## [Problem statement]
Look for the string "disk" in the data below, and copy each line that holds it.

Source records
-- -- --
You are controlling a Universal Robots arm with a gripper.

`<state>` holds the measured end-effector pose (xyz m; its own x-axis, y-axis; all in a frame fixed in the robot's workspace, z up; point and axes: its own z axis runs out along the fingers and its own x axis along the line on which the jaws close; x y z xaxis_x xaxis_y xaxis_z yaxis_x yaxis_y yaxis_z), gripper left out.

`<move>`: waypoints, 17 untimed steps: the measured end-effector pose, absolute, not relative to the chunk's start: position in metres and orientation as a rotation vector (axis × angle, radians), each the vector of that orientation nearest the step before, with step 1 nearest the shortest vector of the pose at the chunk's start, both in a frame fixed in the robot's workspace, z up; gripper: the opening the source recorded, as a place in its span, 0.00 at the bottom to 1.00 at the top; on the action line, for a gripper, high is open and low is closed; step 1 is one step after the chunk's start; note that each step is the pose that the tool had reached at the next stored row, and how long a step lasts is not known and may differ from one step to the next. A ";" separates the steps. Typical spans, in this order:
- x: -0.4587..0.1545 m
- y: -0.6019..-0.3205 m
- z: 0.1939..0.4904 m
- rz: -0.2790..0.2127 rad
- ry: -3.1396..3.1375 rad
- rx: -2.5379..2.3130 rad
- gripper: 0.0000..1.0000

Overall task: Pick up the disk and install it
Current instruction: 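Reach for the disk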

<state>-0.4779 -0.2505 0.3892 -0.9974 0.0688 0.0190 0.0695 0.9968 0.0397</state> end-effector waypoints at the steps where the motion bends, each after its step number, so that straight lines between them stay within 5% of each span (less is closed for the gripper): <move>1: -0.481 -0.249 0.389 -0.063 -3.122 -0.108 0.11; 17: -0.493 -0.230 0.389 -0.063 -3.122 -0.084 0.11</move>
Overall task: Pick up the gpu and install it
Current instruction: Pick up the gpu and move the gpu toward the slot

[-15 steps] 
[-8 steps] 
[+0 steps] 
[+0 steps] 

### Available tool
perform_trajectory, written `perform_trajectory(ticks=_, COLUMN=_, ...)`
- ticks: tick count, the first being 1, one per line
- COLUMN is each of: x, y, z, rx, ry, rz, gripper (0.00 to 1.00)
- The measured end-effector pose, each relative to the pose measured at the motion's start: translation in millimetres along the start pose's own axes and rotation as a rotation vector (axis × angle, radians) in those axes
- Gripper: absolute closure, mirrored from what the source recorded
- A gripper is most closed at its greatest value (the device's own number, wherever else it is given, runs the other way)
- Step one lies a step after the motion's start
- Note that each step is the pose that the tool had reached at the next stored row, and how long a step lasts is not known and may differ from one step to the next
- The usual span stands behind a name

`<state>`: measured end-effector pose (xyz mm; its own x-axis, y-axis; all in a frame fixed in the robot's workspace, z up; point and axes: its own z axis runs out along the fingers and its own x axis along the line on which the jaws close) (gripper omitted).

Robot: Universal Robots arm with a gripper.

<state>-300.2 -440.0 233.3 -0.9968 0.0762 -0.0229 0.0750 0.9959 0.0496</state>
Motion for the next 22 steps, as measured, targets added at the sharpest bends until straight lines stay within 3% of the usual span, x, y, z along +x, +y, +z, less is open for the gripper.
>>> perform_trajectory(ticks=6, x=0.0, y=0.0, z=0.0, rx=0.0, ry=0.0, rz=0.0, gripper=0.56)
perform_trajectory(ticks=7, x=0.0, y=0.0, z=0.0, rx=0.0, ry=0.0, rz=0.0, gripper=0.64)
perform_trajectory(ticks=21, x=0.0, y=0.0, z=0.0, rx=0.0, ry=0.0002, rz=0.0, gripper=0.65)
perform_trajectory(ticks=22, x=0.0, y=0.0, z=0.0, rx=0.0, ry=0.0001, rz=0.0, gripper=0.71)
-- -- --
## [Your solution]
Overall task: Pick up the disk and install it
Current instruction: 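Reach for the disk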

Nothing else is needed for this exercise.